**Instructions to follow:**
Using the records below, find every line that includes "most" and copy it.

------ Provided entries

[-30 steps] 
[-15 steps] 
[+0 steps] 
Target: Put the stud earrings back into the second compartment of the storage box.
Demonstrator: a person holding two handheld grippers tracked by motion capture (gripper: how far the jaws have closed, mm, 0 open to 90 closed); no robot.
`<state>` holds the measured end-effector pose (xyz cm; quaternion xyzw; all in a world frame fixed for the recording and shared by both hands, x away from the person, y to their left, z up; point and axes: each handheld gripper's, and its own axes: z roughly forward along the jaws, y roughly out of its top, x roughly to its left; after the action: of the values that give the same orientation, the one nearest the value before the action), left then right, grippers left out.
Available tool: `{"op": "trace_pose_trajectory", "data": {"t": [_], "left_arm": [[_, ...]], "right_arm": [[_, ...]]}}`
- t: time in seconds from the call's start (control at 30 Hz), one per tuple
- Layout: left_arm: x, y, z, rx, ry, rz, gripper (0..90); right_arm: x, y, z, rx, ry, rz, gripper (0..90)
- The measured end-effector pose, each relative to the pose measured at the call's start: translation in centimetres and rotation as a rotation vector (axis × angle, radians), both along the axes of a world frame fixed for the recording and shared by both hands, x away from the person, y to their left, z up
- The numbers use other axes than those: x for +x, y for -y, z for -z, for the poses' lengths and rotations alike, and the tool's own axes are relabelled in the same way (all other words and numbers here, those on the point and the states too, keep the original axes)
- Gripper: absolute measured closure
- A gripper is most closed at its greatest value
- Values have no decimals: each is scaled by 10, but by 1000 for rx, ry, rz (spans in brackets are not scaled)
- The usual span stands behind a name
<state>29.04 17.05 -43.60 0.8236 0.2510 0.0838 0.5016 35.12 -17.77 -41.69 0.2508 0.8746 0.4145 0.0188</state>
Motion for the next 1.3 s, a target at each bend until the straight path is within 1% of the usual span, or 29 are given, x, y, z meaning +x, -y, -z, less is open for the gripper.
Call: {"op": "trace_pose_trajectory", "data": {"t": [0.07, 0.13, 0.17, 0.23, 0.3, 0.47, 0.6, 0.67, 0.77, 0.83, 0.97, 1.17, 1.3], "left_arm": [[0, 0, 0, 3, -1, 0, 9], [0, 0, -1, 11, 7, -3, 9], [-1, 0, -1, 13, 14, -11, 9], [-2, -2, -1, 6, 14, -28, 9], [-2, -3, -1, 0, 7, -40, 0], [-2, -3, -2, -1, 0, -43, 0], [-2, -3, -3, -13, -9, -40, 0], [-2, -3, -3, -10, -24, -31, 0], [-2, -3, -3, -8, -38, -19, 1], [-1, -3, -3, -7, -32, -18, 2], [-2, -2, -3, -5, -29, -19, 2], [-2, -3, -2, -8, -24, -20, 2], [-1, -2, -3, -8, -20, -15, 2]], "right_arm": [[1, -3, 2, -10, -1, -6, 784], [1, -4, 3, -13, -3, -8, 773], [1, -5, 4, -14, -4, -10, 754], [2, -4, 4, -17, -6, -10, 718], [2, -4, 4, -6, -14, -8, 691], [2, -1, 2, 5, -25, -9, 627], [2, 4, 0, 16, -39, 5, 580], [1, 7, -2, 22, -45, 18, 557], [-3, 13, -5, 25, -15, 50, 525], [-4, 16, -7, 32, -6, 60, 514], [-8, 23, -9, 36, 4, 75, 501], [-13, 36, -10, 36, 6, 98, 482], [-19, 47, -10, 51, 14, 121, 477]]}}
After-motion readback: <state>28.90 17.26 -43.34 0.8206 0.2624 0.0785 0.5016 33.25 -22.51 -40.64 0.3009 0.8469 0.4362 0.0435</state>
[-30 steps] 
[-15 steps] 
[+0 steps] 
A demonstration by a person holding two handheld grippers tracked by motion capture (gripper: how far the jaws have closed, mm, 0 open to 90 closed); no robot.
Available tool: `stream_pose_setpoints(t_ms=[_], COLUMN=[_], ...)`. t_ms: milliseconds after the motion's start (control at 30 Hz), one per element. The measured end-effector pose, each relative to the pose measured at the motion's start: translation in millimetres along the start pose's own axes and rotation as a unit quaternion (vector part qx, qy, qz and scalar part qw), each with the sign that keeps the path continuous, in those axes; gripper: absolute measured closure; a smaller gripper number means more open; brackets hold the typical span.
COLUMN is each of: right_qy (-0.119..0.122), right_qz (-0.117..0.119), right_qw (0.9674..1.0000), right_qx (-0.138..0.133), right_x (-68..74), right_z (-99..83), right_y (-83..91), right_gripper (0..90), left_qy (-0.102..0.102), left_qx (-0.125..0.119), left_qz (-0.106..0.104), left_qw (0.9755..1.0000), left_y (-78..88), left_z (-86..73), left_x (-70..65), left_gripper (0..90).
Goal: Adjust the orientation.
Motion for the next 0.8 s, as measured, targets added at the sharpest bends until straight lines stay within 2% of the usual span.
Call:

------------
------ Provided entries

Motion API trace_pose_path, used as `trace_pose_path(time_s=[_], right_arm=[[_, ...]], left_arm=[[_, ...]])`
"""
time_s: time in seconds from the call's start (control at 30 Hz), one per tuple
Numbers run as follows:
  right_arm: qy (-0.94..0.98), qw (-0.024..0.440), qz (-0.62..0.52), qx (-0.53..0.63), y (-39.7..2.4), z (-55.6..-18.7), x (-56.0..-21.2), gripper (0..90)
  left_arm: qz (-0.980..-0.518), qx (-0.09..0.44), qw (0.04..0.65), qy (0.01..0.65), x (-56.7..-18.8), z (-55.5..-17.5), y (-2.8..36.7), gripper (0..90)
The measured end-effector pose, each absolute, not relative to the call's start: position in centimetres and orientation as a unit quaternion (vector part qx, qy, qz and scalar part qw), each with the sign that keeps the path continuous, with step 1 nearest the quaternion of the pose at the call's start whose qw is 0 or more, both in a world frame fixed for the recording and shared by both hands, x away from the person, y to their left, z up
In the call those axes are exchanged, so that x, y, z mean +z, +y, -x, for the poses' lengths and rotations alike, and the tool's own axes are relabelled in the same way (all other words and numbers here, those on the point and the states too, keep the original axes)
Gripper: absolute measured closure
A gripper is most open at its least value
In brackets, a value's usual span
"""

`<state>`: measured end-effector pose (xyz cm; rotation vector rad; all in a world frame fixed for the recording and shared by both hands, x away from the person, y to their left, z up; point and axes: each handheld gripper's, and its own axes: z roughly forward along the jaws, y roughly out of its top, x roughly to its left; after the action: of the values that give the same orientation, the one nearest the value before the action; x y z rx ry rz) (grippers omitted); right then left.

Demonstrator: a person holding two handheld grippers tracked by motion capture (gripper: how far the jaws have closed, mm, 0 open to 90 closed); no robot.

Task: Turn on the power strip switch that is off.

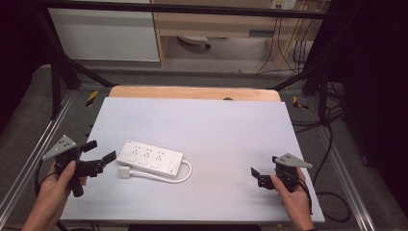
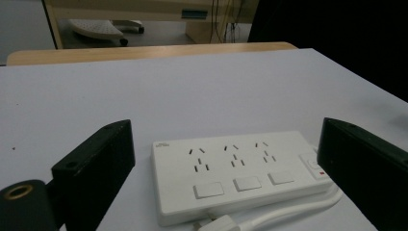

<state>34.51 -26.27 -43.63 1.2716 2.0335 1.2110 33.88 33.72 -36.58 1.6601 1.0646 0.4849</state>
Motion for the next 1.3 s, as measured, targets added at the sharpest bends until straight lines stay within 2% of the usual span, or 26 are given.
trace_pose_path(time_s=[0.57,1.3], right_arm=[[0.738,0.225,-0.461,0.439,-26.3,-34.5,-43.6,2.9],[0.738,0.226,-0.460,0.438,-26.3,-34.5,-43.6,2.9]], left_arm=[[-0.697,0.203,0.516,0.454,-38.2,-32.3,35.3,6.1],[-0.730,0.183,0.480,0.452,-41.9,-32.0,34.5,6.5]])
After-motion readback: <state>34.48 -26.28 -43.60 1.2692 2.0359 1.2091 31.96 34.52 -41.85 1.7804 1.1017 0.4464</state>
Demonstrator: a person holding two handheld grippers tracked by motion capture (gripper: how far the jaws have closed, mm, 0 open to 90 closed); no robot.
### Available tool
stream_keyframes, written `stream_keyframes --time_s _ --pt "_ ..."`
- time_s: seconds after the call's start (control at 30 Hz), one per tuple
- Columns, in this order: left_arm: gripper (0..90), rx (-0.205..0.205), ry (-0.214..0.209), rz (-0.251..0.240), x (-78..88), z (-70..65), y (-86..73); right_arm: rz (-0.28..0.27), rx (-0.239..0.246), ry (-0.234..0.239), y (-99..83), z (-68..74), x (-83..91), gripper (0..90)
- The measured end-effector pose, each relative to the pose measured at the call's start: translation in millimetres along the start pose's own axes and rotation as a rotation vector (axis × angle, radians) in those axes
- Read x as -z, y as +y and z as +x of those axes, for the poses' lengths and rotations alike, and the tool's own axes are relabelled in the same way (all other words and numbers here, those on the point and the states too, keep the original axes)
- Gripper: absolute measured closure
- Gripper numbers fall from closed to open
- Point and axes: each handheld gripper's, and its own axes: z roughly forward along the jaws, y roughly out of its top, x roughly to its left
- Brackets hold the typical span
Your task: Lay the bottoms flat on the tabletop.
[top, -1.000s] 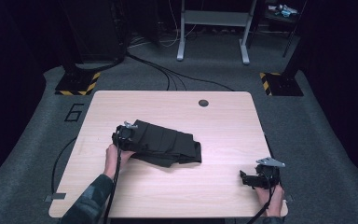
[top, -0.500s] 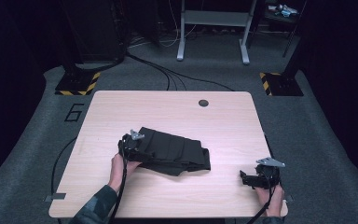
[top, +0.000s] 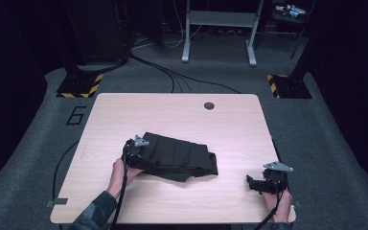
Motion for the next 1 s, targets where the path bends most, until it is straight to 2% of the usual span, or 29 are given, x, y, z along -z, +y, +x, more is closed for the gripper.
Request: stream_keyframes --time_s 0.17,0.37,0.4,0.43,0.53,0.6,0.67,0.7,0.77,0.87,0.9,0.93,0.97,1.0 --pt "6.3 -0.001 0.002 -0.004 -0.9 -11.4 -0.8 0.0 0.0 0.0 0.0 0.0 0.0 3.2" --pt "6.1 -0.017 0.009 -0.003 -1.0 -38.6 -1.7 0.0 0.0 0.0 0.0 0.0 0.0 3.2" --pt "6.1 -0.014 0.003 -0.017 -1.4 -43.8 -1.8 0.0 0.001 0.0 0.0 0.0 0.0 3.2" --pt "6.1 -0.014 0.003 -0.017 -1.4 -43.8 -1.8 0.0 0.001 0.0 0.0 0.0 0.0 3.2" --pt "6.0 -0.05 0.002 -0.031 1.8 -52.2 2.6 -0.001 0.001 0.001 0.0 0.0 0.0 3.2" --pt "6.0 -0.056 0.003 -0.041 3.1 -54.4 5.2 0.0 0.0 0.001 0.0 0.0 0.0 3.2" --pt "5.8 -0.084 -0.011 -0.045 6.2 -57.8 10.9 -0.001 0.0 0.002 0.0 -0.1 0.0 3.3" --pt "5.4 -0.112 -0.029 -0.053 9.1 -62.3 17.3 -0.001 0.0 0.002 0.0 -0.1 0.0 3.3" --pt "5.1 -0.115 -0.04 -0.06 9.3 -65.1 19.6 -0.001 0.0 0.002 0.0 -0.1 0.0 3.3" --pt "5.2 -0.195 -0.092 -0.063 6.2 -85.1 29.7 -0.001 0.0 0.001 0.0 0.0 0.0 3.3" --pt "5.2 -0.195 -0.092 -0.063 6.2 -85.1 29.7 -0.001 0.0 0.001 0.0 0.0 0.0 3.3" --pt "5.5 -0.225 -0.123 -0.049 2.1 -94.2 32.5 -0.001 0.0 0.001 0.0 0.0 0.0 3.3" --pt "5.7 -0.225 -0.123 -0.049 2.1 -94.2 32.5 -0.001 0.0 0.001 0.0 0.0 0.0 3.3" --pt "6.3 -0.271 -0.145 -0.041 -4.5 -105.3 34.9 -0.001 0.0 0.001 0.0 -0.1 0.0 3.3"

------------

**Task answer:**
- A gripper is most closed at its greatest value
A gripper is most open at its least value
Motion for the next 1 s, targets where the path bends most, until it is straight to 2% of the usual span, or 29 are given, x, y, z along -z, +y, +x, more is closed for the gripper.

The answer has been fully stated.